Every so often a car drives past and I am drawn to the
sound. Growing up, we lived on the main road—in fact, the name of the road was
Main Road—with an officially estimated twenty thousand cars passing by our
house every day. I’m sure we heard them at first, those revving engines zooming
and thunking and chunking like a Dr. Seuss book but I was too young to remember
the growing used to it. By the time I was conscious to memory, the only sounds
I noticed were the roar of motorbikes, the dumb, dumb, bumping base from cars
fitted with thumperdump speakers, and the loud siren of the early morning train
that cut through dark nights of wheeze and anxiety and brought my mother’s soft
words of relief, “It’s morning now, Debs; you can go back to sleep, my girlie.”
And I would crawl back into my own bed and let the morning thunk and
thumperdump lullaby lull me into blessed sleep.
This morning in Sonora, I notice the birds are as oblivious to
the sounds of traffic as we used to be.
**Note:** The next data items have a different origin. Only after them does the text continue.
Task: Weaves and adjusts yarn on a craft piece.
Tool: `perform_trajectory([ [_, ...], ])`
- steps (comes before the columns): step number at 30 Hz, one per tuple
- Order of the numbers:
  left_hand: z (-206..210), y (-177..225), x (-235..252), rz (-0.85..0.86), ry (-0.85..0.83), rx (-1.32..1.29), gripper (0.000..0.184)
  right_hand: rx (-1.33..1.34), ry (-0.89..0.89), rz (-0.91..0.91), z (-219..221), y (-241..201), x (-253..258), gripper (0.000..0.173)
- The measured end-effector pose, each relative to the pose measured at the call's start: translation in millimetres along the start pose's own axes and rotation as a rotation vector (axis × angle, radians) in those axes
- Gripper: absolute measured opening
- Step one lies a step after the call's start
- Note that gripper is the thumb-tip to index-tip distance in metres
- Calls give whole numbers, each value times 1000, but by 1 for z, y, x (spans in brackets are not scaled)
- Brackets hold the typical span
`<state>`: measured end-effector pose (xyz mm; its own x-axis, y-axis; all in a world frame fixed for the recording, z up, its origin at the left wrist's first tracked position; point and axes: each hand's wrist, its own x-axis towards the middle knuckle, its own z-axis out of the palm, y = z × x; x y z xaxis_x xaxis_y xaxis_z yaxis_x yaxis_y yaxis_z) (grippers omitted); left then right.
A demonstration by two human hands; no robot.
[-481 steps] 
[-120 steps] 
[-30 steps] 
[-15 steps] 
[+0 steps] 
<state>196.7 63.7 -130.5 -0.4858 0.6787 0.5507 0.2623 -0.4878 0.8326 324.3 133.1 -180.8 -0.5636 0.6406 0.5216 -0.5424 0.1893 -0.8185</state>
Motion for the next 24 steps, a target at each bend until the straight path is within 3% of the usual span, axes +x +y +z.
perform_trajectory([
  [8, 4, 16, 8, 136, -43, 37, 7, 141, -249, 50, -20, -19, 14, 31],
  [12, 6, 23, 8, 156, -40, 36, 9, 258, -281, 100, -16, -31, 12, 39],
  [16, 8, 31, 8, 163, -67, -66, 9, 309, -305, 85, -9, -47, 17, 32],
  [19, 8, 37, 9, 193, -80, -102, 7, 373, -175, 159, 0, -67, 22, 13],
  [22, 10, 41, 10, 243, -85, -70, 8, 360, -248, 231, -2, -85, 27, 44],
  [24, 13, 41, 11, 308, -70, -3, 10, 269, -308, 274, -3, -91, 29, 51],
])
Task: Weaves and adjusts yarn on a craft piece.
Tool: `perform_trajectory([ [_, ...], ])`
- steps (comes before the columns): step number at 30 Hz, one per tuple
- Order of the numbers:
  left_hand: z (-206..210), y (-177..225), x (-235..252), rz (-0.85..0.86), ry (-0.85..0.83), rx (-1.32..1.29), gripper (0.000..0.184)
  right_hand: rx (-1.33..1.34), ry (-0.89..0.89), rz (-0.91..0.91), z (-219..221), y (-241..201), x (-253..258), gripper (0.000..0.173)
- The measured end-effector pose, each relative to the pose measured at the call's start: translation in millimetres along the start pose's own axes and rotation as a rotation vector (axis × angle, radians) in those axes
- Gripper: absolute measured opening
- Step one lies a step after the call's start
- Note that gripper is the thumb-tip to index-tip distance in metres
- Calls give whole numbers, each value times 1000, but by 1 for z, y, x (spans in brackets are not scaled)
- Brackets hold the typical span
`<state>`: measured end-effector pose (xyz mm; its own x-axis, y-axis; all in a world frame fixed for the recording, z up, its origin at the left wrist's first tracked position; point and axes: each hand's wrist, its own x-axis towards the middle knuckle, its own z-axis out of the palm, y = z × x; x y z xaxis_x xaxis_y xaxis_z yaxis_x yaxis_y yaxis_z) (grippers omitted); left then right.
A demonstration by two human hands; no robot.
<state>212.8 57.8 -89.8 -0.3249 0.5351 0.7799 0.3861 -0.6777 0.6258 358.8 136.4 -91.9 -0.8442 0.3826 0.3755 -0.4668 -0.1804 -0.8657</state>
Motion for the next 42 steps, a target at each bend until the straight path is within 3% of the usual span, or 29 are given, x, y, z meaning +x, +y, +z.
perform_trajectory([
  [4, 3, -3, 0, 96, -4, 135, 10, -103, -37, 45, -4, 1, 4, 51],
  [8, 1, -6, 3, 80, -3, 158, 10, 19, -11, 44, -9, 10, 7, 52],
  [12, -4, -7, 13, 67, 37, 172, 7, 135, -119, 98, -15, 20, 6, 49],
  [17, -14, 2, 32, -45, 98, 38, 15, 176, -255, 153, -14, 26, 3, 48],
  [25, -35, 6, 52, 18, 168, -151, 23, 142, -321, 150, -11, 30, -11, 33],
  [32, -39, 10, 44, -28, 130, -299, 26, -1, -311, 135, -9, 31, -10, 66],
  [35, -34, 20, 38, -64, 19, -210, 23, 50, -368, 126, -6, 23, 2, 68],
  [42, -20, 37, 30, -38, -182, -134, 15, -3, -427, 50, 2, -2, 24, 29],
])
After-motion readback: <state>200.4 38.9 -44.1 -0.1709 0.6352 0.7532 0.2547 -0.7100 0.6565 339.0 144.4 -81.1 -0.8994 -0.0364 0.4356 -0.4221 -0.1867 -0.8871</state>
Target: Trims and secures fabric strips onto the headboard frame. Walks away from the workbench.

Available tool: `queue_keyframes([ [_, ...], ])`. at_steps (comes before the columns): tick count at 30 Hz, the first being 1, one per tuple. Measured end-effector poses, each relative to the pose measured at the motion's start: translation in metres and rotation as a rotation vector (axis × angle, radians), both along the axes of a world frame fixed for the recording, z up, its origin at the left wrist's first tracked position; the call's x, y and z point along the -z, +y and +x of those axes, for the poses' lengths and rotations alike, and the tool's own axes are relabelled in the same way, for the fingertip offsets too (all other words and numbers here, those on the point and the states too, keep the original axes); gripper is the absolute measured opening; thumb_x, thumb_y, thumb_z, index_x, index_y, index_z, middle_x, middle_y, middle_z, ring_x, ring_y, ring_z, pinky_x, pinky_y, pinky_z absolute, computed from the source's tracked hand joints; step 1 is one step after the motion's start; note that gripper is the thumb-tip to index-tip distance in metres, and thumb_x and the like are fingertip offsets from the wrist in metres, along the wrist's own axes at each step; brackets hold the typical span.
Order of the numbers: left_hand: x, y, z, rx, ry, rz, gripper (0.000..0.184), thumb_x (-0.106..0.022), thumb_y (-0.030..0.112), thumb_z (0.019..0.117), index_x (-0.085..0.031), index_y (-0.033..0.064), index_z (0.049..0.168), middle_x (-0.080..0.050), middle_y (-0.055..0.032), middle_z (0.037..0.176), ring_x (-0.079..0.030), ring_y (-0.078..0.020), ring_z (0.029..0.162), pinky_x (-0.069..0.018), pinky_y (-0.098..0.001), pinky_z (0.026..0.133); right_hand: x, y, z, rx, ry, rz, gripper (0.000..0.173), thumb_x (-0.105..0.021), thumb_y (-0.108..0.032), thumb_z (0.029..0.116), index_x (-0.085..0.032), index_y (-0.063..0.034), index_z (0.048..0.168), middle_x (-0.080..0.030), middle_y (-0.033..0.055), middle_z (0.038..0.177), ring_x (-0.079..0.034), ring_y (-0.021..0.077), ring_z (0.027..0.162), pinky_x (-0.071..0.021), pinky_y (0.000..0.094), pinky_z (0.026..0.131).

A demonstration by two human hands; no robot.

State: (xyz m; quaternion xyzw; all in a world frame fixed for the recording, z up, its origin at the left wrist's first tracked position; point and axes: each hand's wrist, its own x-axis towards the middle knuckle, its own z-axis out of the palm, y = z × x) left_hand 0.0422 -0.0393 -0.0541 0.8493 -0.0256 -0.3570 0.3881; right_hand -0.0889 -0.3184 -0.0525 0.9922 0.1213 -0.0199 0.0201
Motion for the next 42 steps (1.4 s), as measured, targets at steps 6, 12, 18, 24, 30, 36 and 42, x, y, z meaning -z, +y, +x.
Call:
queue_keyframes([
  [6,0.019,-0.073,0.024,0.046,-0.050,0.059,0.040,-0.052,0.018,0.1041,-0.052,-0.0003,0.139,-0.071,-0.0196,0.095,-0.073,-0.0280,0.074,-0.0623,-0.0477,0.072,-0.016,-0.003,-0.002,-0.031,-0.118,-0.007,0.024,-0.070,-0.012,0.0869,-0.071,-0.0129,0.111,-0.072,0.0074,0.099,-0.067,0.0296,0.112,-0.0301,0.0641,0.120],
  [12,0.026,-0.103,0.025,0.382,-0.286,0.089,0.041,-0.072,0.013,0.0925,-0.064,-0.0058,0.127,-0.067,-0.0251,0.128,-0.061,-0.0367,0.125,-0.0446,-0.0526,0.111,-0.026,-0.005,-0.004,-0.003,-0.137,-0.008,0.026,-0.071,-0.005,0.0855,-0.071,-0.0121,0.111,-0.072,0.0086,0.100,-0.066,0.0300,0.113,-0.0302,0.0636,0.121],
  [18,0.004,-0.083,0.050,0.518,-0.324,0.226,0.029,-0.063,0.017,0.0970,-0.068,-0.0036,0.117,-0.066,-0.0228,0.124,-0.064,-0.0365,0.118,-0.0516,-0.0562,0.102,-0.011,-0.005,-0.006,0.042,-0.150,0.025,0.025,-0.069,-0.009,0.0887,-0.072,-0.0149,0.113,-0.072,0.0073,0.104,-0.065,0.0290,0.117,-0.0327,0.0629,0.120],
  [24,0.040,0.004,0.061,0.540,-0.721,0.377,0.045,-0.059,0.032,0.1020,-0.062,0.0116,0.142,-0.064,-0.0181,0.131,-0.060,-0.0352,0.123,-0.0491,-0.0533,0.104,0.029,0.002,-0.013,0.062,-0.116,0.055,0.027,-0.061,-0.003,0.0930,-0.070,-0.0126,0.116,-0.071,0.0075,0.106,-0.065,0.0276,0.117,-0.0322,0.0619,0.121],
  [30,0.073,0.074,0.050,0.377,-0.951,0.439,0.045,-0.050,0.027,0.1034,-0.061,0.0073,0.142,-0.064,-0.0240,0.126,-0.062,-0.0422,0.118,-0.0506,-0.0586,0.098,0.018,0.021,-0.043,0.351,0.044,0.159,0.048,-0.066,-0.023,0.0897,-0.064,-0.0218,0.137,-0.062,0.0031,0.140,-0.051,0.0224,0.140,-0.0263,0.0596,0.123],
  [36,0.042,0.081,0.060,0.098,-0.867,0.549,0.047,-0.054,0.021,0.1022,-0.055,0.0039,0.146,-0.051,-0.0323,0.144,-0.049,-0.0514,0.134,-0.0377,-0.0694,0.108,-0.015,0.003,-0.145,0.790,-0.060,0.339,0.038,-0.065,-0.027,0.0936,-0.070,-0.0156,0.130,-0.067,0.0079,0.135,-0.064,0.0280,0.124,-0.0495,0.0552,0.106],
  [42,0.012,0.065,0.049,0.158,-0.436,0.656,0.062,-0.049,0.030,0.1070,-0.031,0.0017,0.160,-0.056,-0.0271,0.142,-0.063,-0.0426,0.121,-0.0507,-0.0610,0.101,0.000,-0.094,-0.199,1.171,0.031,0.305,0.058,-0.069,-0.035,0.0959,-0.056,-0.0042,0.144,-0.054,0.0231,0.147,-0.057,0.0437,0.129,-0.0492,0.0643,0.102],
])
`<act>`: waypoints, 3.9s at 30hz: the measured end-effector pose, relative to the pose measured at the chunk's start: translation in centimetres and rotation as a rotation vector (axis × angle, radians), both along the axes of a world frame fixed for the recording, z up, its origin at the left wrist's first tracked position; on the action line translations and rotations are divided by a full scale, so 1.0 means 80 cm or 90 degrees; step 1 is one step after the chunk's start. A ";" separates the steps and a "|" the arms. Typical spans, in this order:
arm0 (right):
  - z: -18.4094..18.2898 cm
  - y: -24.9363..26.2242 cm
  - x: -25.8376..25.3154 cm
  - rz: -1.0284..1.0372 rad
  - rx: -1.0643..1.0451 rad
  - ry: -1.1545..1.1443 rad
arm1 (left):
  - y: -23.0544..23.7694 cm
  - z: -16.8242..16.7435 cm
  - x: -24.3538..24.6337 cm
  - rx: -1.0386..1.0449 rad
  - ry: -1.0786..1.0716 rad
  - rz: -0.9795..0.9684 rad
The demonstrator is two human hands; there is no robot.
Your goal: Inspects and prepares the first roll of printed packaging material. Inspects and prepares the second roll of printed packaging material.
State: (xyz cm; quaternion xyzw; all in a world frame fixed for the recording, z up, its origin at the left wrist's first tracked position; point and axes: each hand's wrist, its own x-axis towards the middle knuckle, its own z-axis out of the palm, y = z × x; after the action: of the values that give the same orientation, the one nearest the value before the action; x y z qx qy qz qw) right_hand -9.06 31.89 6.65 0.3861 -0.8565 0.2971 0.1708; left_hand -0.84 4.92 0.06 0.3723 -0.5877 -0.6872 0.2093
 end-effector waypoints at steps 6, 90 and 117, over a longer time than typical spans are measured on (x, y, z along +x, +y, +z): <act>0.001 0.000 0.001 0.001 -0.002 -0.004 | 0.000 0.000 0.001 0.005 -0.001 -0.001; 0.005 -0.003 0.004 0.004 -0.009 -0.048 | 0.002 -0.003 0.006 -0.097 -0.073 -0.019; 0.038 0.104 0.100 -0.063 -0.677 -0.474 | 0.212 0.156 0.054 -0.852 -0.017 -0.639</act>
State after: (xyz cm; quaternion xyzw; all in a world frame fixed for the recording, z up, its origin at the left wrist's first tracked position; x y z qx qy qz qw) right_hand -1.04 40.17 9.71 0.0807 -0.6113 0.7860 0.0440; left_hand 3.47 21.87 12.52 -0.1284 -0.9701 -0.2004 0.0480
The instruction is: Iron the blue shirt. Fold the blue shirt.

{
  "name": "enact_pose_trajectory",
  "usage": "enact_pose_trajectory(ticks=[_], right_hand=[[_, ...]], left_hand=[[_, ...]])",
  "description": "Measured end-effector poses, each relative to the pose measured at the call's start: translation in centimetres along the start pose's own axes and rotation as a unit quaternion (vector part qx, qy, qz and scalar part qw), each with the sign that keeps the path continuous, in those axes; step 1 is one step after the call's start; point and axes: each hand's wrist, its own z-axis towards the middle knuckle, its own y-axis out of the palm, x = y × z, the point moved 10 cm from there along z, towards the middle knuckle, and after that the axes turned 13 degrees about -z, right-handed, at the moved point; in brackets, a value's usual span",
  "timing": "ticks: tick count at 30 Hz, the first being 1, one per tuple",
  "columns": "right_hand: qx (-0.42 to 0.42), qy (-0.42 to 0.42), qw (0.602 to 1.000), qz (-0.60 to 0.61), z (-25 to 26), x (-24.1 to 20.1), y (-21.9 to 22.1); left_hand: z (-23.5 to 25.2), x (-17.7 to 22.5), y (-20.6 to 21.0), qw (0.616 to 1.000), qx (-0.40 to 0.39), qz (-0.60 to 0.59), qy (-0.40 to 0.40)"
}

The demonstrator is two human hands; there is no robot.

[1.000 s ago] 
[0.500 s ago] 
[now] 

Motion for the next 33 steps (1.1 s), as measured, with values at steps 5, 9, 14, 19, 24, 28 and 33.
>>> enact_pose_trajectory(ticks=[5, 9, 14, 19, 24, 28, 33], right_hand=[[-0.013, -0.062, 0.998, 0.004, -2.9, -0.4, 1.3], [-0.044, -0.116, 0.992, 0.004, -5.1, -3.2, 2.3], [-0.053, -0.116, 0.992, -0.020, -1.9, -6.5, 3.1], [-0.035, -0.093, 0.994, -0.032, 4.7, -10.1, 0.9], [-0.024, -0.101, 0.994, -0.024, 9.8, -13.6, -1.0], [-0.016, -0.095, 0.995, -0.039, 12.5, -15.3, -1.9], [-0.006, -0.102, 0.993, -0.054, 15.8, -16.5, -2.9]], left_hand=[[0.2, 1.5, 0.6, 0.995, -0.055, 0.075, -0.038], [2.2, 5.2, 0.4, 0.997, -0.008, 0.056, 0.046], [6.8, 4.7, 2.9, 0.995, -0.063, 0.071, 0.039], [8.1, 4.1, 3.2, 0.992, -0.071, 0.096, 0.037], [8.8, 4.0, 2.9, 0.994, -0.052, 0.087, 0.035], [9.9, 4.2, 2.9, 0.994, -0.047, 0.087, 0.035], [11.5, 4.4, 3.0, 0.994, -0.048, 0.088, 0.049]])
As the cars roar past, they just keep
on singing away, the crickets keep cricking. After living in the country for
twenty-three years, I’m surprised how loud the cars seem to me. It’s a lesson,
of course. I can focus on the sound of the birds or the sound of the traffic. They
are both there simultaneously. The chirping birds, the joys of my life; the
traffic, the pain.
But that’s a cliché, too. Why should the sound of traffic
represent pain? A cricket in the house can drive one insane, and after a late
night out, the early morning woodpeckers can drill into one’s brain, too. My
mother loved living on Main Road. “It makes me feel like I’m a part of the
world,” she used to say. And so I listen for my mother’s voice in the cars
zooming by and think how much I miss her; how I wish I could reach out and
touch her soft skin and hear her say, “It’s morning now, Debs; you can go back to
sleep, my girlie.”
So, I think I will go back to bed and hope the birds shut up
and let the traffic lull me back to sleep.